Each line of the data below should be restated exactly, with images left out.

── Dataset excerpt ──

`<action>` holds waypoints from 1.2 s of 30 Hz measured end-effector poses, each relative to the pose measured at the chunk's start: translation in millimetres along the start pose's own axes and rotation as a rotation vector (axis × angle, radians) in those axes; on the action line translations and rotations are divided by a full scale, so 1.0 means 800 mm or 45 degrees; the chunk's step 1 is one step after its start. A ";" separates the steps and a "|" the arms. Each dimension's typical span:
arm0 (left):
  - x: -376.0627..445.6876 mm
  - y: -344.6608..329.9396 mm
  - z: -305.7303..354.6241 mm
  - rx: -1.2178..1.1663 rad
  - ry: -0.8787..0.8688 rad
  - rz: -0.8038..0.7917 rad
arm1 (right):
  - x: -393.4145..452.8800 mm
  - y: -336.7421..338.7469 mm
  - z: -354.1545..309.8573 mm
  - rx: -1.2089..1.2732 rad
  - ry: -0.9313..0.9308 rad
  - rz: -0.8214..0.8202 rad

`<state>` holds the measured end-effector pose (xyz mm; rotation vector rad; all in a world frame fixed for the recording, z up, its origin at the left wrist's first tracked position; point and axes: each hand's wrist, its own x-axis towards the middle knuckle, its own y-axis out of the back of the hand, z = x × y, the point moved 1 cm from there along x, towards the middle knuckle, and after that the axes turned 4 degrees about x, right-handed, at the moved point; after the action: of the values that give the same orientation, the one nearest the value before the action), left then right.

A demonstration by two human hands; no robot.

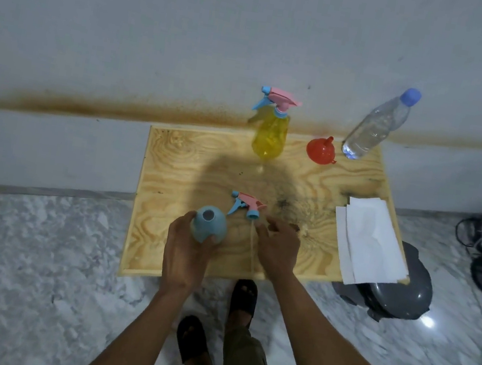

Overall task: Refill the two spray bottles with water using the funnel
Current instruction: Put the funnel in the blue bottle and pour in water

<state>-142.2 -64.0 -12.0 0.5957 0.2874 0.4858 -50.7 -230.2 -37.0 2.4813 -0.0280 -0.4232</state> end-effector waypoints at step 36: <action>0.035 -0.041 -0.008 0.010 -0.286 0.278 | 0.326 0.082 -0.046 -0.053 -0.086 0.136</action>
<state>-109.6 -70.8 -40.1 0.6869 0.0101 0.6220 213.2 -292.9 -47.6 2.4110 -0.1764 -0.4575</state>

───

▶ [Response to this task]
`<action>` holds waypoints from 1.2 s of 30 Hz measured end-effector poses, each relative to the pose measured at the chunk's start: translation in millimetres along the start pose's own axes and rotation as a rotation vector (axis × angle, radians) in those axes; on the action line translations and rotations are divided by a full scale, so 1.0 means 800 mm or 45 degrees; the chunk's step 1 is one step after its start. A ";" separates the steps and a "|" the arms. Each dimension's typical span:
arm0 (left):
  - x: -376.0627..445.6876 mm
  - y: -344.6608..329.9396 mm
  - z: -305.7303..354.6241 mm
  - rx: -1.2178..1.1663 rad
  - ry: -0.8787..0.8688 rad
  - rz: -0.8038..0.7917 rad
arm1 (right):
  - x: -393.4145..452.8800 mm
  - y: -336.7421..338.7469 mm
  - z: -354.1545..309.8573 mm
  - rx: -1.2089..1.2732 rad
  - ry: -0.9313..0.9308 rad
  - rz: -0.8214..0.8202 rad

`<state>` holds the measured end-effector pose (xyz mm; rotation vector rad; all in a world frame fixed for the recording, z up, its origin at the left wrist's first tracked position; point and axes: each hand's wrist, its own x-axis towards the middle knuckle, its own y-axis out of the back of the hand, z = x × y, the point moved 1 cm from there along x, towards the middle knuckle, and after that the axes turned 4 degrees about x, right-handed, at the moved point; after the action: of the values that give the same orientation, the one nearest the value before the action), left then right.

A demonstration by two human hands; no robot.


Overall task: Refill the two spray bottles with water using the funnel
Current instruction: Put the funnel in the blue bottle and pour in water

<state>-142.2 -64.0 -12.0 0.5957 0.2874 0.4858 -50.7 -230.2 -37.0 2.4813 -0.0280 -0.4232</state> end-effector waypoints at step 36: <action>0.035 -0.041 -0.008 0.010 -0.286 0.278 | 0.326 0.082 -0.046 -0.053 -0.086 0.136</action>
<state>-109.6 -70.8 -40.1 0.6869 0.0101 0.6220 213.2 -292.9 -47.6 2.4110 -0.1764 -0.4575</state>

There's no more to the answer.